# Basel problem (I)

One may find quite amazing to notice how relative time is ( check WBW’s post ). Let’s consider Poincaré conjecture, the only solved Millennium Problem. It took circa 100 years to solve it,  which as we know is not that long.  The Fermat’s Last Theorem remained  unsolved for over 358 years ( conjectured  in 1637 (!) ), which is almost nothing in comparison with more than 2000 years that took for proving inability of angle’s trisection construction.
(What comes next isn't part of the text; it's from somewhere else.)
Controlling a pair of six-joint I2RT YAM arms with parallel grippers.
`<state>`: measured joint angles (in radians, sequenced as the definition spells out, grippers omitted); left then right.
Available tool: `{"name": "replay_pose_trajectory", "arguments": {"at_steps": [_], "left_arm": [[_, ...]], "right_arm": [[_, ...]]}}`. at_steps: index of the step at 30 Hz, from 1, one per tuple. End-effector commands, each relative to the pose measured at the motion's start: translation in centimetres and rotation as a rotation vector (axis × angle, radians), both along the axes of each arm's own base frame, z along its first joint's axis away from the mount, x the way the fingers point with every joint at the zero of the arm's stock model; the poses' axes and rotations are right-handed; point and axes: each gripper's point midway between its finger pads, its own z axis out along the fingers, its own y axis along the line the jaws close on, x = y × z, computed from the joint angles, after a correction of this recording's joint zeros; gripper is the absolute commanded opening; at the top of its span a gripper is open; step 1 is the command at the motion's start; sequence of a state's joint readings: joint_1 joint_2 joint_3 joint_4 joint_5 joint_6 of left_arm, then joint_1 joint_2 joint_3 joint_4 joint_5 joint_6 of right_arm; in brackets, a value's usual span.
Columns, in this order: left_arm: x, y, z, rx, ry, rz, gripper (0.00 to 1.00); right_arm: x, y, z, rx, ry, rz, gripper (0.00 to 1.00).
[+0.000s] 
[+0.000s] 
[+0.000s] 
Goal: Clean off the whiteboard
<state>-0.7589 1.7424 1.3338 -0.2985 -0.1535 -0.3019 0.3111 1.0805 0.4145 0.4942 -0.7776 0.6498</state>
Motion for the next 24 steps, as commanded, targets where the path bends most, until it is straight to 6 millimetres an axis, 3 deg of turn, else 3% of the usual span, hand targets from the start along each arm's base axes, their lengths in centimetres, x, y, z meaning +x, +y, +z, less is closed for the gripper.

The Basel problem which asks for the precise sum of reciprocals of the squares of the natural numbers, was posed in 1644 by Petro Mengoli and solved in 1735 by Leonard Euler. 91 year seems quite a short period if you consider the ones mentioned above. What’s interesting about the problem which absorbed the ranks of mathematicians ( especially Bernoulli’s family ) is that nowadays even the freshmen maths students can arrive at its solution. It highlights the development in mathematics and the progress which was made in it. I will emphasis on the proof announced in 1741, fourth and the last published Euler’s paper about the Basel problem.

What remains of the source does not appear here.